Initial LOIs, due earlier in April, provided non-binding indications of interest. The Phase 1 deadline served as a barometer for interest levels and helped narrow the field of serious contenders.
The next step will involve the assessment of qualified LOIs, with a subset of these potentially advancing to binding agreement negotiations. Lease assignments will ultimately require Court approval, and in many cases, landlord consent.
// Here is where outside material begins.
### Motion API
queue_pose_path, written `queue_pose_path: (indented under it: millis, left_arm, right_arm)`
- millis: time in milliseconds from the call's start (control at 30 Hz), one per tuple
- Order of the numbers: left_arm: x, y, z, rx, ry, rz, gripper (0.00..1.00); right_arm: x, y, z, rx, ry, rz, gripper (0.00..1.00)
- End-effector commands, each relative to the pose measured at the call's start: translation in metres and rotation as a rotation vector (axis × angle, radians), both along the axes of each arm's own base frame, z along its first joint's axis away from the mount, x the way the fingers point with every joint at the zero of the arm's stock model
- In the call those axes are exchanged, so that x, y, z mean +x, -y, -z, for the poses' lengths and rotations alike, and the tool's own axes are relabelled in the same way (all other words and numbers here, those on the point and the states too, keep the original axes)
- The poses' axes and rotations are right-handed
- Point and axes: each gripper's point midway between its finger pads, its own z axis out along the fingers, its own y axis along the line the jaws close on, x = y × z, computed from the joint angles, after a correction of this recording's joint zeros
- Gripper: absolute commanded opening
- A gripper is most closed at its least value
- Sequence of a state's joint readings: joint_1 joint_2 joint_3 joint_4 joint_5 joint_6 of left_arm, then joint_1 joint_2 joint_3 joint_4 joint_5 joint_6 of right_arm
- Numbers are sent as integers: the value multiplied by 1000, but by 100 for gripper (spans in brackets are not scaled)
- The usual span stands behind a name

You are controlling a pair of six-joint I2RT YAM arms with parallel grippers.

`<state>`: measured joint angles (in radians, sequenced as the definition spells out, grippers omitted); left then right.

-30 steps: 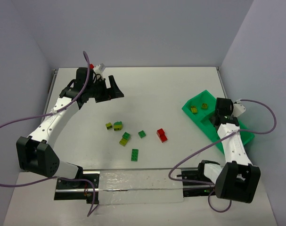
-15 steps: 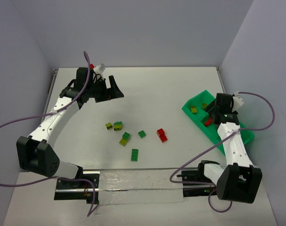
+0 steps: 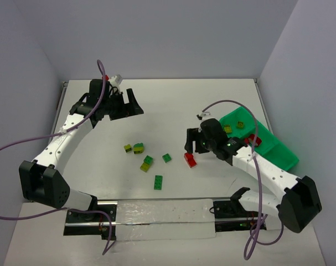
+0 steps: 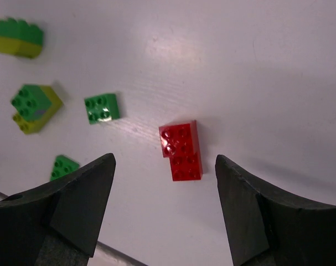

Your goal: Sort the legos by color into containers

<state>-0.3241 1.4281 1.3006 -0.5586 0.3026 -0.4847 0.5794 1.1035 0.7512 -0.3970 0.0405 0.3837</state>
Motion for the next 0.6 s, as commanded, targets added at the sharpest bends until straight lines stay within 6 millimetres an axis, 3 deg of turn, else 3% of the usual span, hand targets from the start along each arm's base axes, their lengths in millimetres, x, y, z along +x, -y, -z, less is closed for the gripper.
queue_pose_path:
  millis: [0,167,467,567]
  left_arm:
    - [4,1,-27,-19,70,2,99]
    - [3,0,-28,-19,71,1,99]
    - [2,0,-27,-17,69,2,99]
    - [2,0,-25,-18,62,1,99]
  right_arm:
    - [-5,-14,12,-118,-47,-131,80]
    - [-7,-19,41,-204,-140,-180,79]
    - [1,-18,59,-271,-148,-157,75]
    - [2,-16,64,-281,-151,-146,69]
Interest May Extend Beyond Leases Alone
Interestingly, the Monitor’s report also noted that some prospective bidders for leases are also evaluating other Hudson’s Bay assets as part of the parallel Sale and Investment Solicitation Process (SISP). That includes intellectual property, such as the company’s trademarks and well-known multi-coloured “Stripes” branding, which still holds considerable equity in the Canadian market.
It remains unclear whether any of the lease bidders are also vying for brand assets — or whether a single buyer might seek to relaunch a scaled-down version of Hudson’s Bay using select stores and associated IP.
A Historic Art Collection to Be Sold Separately

In a related development, the Monitor has announced a separate art auction to be held for Hudson’s Bay’s historic collection of 1,700 artworks and 2,700 artifacts, including the company’s original Royal Charter from 1670. These culturally significant assets have attracted interest from museums, government institutions, and private collectors.
A formal auction is being organized under a different sales process, with guidance from a professional auctioneer and oversight from the Monitor and financial advisor Reflect Advisors LLC. Bids for the collection are due April 30, and sales will be completed via individual bills of sale rather than court orders for each transaction.
Cash Flow Position Improving Amid Liquidation
The Second Report also reveals that Hudson’s Bay’s cash position is more stable than anticipated, thanks in part to strong retail performance amid liquidation. For the reporting period ending April 18, the company posted net cash flow of $112.5 million, which was nearly $30 million ahead of forecast. The Monitor attributes the variance to stronger-than-expected store traffic and sales, as well as delays in payments related to liquidation goods.
The cash balance at the time of reporting stood at $122.5 million, significantly ahead of the projected $71.5 million. A new 13-week forecast projects the company will retain positive cash flow through mid-July, albeit modestly, with a closing balance forecasted at $124.6 million.
What’s Next for Hudson’s Bay
While the lease monetization and liquidation processes continue, the company also faces scrutiny over employee entitlements. The Monitor has backed a motion to appoint Ursel Phillips Fellows Hopkinson LLP as Employee Representative Counsel to assist non-unionized employees with claims, severance issues, and communications. The firm will also liaise with the court and the Monitor on behalf of these stakeholders.
Hudson’s Bay could be entering its final chapter as a national department store chain. Yet, the strength of interest in its leases, brand assets, and even its art collection demonstrates the lasting value of its legacy — and suggests that elements of the brand may yet survive in new forms, or under new ownership.